# NBA Shot Data 1 :: Preprocessing

## Trevor Rowland :: 1-29-2025

This notebook takes the data sources from Dom Samangy's [NBA_Shots_04_24](<https://github.com/DomSamangy/NBA_Shots_04_24/tree/main>) git repository and combines them into a single dataframe. The concatenation methods used will be as general as possible for reuse with other NBA data, or other sports like hockey.

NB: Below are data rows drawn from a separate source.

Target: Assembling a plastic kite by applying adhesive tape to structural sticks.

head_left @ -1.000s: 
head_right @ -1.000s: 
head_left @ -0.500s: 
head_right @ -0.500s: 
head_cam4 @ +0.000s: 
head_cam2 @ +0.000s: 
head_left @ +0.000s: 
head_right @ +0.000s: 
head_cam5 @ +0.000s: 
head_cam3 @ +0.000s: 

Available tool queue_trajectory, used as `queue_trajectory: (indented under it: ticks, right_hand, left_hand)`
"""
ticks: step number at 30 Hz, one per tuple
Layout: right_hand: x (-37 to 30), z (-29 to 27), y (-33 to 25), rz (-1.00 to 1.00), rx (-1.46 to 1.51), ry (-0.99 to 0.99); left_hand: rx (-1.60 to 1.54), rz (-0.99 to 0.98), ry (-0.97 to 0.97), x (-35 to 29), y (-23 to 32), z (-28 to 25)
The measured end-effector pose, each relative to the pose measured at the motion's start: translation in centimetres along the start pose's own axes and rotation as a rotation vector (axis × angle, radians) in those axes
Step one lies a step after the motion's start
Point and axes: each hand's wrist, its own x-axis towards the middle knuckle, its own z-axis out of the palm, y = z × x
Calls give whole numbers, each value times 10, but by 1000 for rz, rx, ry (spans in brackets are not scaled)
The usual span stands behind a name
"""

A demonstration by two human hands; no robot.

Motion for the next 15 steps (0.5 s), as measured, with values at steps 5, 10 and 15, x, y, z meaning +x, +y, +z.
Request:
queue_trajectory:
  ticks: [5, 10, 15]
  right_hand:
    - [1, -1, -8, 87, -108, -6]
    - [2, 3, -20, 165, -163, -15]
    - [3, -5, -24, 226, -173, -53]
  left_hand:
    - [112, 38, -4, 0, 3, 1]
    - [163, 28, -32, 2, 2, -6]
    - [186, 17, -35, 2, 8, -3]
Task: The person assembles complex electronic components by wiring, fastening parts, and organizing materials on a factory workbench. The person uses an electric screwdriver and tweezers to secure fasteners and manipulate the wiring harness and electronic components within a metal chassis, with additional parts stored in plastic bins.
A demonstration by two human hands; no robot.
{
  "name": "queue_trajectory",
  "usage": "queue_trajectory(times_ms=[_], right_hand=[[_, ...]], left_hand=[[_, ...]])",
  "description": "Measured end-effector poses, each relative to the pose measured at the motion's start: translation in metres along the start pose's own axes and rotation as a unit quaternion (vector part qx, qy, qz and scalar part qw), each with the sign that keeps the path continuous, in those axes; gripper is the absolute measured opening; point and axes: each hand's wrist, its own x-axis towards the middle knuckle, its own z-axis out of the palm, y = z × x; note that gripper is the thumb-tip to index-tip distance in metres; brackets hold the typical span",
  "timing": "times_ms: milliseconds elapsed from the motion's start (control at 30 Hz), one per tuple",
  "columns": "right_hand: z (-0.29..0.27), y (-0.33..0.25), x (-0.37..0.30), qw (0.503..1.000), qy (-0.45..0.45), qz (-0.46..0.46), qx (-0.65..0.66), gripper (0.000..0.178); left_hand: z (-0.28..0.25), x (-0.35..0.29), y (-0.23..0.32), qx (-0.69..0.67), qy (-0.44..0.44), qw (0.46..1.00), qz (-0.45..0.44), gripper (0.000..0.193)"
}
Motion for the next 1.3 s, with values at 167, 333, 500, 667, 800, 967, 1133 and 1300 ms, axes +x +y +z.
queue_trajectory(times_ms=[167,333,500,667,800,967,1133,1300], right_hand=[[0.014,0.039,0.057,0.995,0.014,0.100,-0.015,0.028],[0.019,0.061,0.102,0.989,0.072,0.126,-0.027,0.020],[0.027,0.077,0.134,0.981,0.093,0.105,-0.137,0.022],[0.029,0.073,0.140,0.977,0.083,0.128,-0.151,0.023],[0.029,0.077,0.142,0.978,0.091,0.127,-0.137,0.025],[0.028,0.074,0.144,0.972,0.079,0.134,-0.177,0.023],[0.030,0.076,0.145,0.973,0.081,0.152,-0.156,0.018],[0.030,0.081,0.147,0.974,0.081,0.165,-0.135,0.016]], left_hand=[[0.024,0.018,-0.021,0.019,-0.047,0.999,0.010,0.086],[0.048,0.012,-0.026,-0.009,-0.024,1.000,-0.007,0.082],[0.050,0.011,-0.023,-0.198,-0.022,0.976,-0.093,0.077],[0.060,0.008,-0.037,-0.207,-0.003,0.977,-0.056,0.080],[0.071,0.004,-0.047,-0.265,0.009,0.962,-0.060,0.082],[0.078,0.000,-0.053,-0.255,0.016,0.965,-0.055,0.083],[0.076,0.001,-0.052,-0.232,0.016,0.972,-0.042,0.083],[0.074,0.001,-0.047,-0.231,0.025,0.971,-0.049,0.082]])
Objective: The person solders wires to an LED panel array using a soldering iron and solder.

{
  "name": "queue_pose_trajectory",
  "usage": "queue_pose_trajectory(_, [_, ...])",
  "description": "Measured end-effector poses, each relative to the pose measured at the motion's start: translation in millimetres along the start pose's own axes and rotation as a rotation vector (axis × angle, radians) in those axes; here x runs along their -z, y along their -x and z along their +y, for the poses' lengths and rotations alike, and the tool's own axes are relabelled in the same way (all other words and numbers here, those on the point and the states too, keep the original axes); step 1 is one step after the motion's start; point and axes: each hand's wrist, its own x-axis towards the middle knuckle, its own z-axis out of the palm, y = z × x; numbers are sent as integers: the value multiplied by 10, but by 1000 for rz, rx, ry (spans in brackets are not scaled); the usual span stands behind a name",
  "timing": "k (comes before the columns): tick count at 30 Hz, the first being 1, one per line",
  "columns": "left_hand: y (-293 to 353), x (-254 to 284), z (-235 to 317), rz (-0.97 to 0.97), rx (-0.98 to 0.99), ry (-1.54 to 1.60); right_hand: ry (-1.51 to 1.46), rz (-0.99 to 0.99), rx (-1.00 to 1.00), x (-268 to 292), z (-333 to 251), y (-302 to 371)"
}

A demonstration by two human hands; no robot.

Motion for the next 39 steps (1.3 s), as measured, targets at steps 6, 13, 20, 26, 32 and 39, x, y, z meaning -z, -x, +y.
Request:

## 1. Importing Packages and Data Sources

In [11]:
import os
import polars as pl
import glob
dir = '/Users/dB/Desktop/spring_25/ds4510/data-sources/nba/NBA_Shots_04_24-main/shots' # Change to your directory of csv files

First we need to create a list of polars DataFrames to load the csv files into, then we will combine them.

In [12]:
dfs = [pl.read_csv(file) for file in glob.glob(dir+'/*.csv')] # adding '/*.csv' will grab (or glob) all of the CSV files in the directory

Now we have a series of polars DataFrames, which you can view with the following code.

In [13]:
for df in dfs:
    print(type(df)) # Make sure the dfs are DataFrames and not LazyFrames
    print(df.head()) # View the first 5 rows of data in each dataset

<class 'polars.dataframe.frame.DataFrame'>
shape: (5, 26)
┌──────────┬──────────┬────────────┬────────────┬───┬────────────┬─────────┬───────────┬───────────┐
│ SEASON_1 ┆ SEASON_2 ┆ TEAM_ID    ┆ TEAM_NAME  ┆ … ┆ SHOT_DISTA ┆ QUARTER ┆ MINS_LEFT ┆ SECS_LEFT │
│ ---      ┆ ---      ┆ ---        ┆ ---        ┆   ┆ NCE        ┆ ---     ┆ ---       ┆ ---       │
│ i64      ┆ str      ┆ i64        ┆ str        ┆   ┆ ---        ┆ i64     ┆ i64       ┆ i64       │
│          ┆          ┆            ┆            ┆   ┆ i64        ┆         ┆           ┆           │
╞══════════╪══════════╪════════════╪════════════╪═══╪════════════╪═════════╪═══════════╪═══════════╡
│ 2009     ┆ 2008-09  ┆ 1610612744 ┆ Golden     ┆ … ┆ 0          ┆ 4       ┆ 0         ┆ 1         │
│          ┆          ┆            ┆ State      ┆   ┆            ┆         ┆           ┆           │
│          ┆          ┆            ┆ Warriors   ┆   ┆            ┆         ┆           ┆           │
│ 2009     ┆ 2008-09  ┆ 161061274

## 2. Checking Compatibility Before Combining

Sometimes feature names will change across seasons. We saw this with our NHL Clutch Project, so the following functions will check what features, if any, are not shared across seasons.

In [14]:
'''
This function takes in a list of Polars DataFrames, and checks if the schema matches across DataFrames to ensure successful concatenation

params:
  - l: A list of Polars DataFrames (for NBA/NHL, these are different seasons we are aiming to concatenate)
'''
def check_features(l:list[pl.DataFrame])->bool:
    if not l:
        raise ValueError("The List is Empty or Null!")
    
    reference_schema = l[0].schema # store the first instance in the list as a reference to check against

    matching_dfs = [df for df in l if df.schema == reference_schema]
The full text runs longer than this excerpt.